5.3. Forecasting Dataset Format

This guide explains how to format datasets for time series forecasting tasks.

5.3.1. Directory Structure

Forecasting uses the same structure as regression:

my_dataset/
├── files/                          # MUST be named "files"
│   ├── sequence1.csv
│   ├── sequence2.csv
│   └── sequenceN.csv
└── annotations/                    # Required
    ├── instances_train_list.txt
    └── instances_val_list.txt

5.3.2. Data File Format

All variables (features) are in columns. You specify which to use as inputs and which to forecast via configuration.
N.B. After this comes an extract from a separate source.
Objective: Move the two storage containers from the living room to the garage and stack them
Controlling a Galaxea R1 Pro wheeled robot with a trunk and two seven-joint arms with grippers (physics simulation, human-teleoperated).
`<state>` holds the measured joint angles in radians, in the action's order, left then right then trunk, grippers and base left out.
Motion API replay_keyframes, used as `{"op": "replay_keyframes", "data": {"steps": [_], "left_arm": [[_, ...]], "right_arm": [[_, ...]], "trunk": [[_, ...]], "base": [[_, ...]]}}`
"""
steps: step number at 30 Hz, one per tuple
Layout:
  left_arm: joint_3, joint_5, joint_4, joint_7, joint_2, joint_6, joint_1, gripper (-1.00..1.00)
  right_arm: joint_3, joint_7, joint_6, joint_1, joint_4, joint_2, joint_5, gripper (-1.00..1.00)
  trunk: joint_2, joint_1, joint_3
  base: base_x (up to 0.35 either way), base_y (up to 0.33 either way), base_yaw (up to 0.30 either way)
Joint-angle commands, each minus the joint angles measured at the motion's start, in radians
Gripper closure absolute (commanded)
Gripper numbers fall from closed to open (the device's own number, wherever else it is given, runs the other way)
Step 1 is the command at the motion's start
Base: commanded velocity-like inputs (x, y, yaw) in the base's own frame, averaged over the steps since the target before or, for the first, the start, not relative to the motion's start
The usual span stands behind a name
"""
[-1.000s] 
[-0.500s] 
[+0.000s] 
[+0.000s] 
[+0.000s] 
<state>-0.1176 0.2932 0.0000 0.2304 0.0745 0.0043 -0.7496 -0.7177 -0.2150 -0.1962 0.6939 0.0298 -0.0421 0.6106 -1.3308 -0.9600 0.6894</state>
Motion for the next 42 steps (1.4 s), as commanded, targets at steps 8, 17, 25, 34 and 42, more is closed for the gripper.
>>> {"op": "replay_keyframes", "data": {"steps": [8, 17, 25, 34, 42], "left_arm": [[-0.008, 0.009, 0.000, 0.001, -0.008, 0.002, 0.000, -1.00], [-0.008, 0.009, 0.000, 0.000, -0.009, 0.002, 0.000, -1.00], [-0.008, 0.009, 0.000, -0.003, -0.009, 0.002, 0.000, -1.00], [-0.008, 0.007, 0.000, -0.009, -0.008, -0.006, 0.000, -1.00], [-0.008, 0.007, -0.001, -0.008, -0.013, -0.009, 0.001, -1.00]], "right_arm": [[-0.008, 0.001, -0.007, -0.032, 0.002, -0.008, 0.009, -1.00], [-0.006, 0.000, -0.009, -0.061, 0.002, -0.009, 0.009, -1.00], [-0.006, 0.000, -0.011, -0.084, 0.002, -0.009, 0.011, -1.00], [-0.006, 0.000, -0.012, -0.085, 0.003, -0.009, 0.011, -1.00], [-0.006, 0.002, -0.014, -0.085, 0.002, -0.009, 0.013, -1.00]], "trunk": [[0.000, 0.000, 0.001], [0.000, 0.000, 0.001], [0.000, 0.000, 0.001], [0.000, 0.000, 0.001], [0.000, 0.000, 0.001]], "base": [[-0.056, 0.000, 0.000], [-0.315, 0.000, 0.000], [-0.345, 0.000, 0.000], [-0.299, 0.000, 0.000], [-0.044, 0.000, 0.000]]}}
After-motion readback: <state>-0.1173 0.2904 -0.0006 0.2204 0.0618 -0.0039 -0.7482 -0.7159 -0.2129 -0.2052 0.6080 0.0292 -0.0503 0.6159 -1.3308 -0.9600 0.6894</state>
Example: Temperature Forecasting

ambient,coolant,current,pm_temp
19.85,18.81,2.28,22.93
19.85,18.79,2.28,22.94
19.85,18.79,2.28,22.94
19.85,18.77,2.28,22.94
...

In this example:

Column 0 (ambient): Input feature
Column 1 (coolant): Input feature
Column 2 (current): Input feature
Column 3 (pm_temp): Target to forecast

5.3.3. Key Difference from Regression

Note

In regression, the target is the current value of the last column, averaged across the window. In forecasting, the target is a future value of the specified variable at forecast_horizon steps ahead. This means regression answers “what is the target value right now?” while forecasting answers “what will this variable be in the future?”

Regression: Target is a separate value for each window (in last column)
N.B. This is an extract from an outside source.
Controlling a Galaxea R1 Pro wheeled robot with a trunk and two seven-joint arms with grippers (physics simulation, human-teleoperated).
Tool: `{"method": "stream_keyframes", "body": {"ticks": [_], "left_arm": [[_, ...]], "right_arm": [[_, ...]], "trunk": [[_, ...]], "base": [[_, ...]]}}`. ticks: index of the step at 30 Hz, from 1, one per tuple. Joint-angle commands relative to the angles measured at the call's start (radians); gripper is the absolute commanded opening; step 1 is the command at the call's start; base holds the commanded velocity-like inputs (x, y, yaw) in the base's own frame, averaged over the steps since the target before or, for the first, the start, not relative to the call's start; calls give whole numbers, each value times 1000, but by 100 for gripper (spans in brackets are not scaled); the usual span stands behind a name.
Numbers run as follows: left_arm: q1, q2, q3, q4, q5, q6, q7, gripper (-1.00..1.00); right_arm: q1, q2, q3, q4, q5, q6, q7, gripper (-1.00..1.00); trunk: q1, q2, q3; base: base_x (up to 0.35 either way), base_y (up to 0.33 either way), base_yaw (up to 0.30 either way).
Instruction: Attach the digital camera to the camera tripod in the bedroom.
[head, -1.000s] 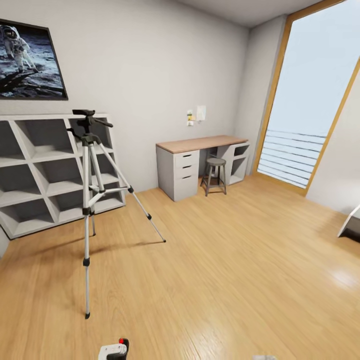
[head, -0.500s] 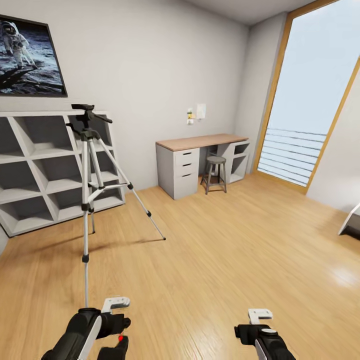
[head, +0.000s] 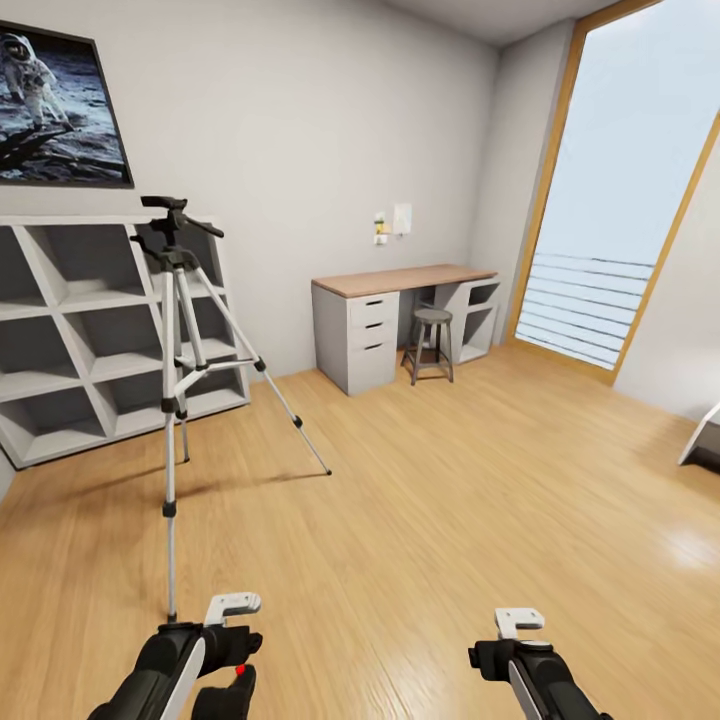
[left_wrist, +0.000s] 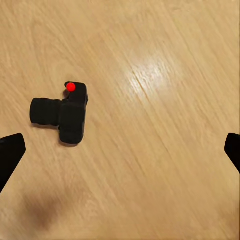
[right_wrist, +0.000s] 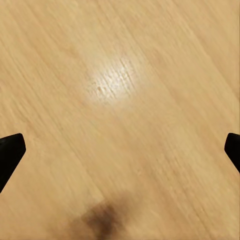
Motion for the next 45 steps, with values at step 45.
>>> {"method": "stream_keyframes", "body": {"ticks": [45], "left_arm": [[0, 3, 10, 3, 15, -11, 1, 100]], "right_arm": [[-1, 2, 3, -30, 1, 12, 3, 100]], "trunk": [[172, -316, -142]], "base": [[0, 0, 0]]}}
Forecasting: Target is a future value of an existing variable

Regression: Input [t0...t3] → Predict separate_target_avg
Forecasting: Input [t0, t1, t2] → Predict variable[t3]

Unlike regression where the target column is always the last column, forecasting requires you to explicitly specify which variable(s) to predict via the target_variables configuration parameter.

5.3.4. Configuration

dataset:
  enable: True
  dataset_name: 'my_forecast_data'
  input_data_path: '/path/to/my_dataset'

data_processing_feature_extraction:
  data_proc_transforms: ['SimpleWindow']
  frame_size: 3                    # Lookback (use 3 past values)
  forecast_horizon: 1              # Predict 1 step ahead
  stride_size: 0.4

  # Specify columns by index or name
  variables: [0, 3]                # Use columns 0 and 3 as inputs
  target_variables: [3]            # Forecast column 3

training:
  model_name: 'FCST_LSTM8'
  output_int: False                # Required for forecasting!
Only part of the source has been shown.